Cumulabilità dell’ISS con altri premi ospedalieri
La questione del cumulo genera errori di liquidazione ricorrenti. L’ISS è cumulabile con la maggior parte delle indennità legate alle condizioni di lavoro (lavoro notturno, domenica, giorni festivi), ma la sua articolazione con l’indennità specifica Ségur e il premio di servizio obbedisce a regole distinte.

Regole di articolazione da verificare
- L’ISS si cumula con l’indennità di soggezione oraria (ISH), che compensa specificamente il lavoro in orari sfalsati
- Il cumulo ISS e premio di servizio è possibile, il premio di servizio essendo legato al modo di servire e non alle restrizioni di posto
- Il cumulo ISS e indennità specifica Ségur è invece escluso per gli agenti che sono passati a quest’ultima
- L’indennità forfettaria tecnica (IFT), riservata ai tecnici e tecnici superiori ospedalieri, costituisce un regime indennitario autonomo che non si confonde con l’ISS
Il contabile pubblico può assumere la propria responsabilità in caso di pagamento indebito. Il Consiglio di Stato ha infatti confermato la messa in debito di un contabile che aveva liquidato l’ISS a un agente che non ne aveva più diritto, ricordando l’obbligo di controllo della qualità del beneficiario.
Impatto del part-time e delle assenze sull’importo dell’ISS
L’ISS segue la regola di proporzionalità applicabile al trattamento. Un agente al 80% percepisce l’80% dell’importo forfettario. I congedi di malattia ordinaria mantengono il pagamento durante il periodo di pieno trattamento, poi lo riducono proporzionalmente al mezzo trattamento.
Il congedo di lunga malattia o di lunga durata sospende il pagamento dell’ISS non appena l’agente smette di esercitare effettivamente le proprie funzioni. Questa regola si applica anche ai periodi di disponibilità e distacco fuori dalla FPH.
In caso di messa a disposizione, l’ISS rimane a carico dell’ente di origine se l’agente continua a svolgere funzioni che danno diritto a questa indennità nella struttura di accoglienza.
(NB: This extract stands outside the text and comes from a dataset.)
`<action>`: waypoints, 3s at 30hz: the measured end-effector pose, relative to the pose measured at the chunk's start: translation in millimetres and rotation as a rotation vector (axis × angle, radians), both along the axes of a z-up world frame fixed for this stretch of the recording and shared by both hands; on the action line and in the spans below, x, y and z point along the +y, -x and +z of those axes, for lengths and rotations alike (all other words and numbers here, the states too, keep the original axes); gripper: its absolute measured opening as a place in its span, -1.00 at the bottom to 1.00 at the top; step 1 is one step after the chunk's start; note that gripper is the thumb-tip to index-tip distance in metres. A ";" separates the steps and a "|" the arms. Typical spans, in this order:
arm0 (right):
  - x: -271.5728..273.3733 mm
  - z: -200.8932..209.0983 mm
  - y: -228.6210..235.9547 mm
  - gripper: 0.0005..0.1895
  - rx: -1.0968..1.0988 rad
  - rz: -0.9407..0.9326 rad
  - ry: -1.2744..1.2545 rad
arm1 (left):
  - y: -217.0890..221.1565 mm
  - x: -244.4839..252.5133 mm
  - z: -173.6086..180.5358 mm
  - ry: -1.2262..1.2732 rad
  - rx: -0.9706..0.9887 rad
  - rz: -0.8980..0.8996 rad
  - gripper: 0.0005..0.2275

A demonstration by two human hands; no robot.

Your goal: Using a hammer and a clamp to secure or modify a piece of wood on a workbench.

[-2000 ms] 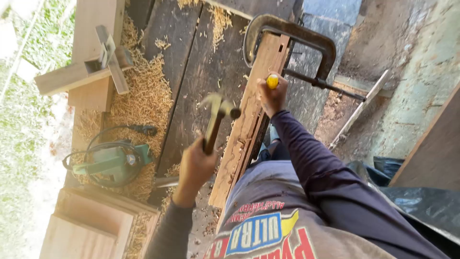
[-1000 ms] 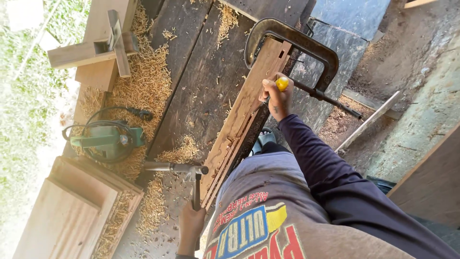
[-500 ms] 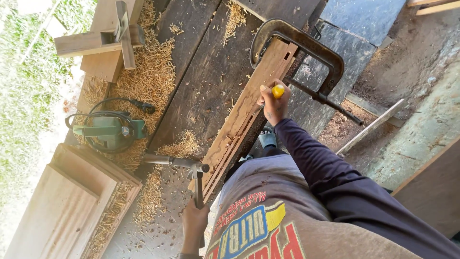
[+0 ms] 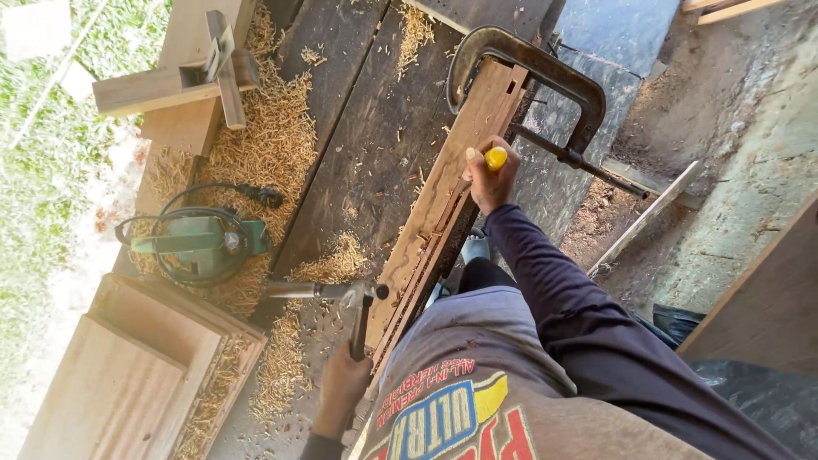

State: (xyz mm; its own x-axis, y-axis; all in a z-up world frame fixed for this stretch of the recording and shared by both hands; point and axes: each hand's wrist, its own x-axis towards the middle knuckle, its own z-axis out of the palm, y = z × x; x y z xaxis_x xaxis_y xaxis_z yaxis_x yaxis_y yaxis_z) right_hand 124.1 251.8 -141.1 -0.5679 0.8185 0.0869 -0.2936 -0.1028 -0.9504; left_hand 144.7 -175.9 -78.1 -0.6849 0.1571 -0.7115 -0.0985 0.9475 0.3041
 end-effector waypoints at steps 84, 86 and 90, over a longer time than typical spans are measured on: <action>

La convenzione di messa a disposizione deve specificarlo esplicitamente.
La gestione dell’ISS non si riassume nell’applicazione di un’aliquota su un indice. Dalla riforma del 2021, ogni stabilimento deve verificare che le proprie tabelle di beneficiari siano aggiornate e che gli agenti passati all’indennità specifica non compaiano più negli stati di liquidazione dell’ISS. Un audit regolare delle linee di pagamento interessate rimane la migliore protezione contro i recuperi e le messe in debito.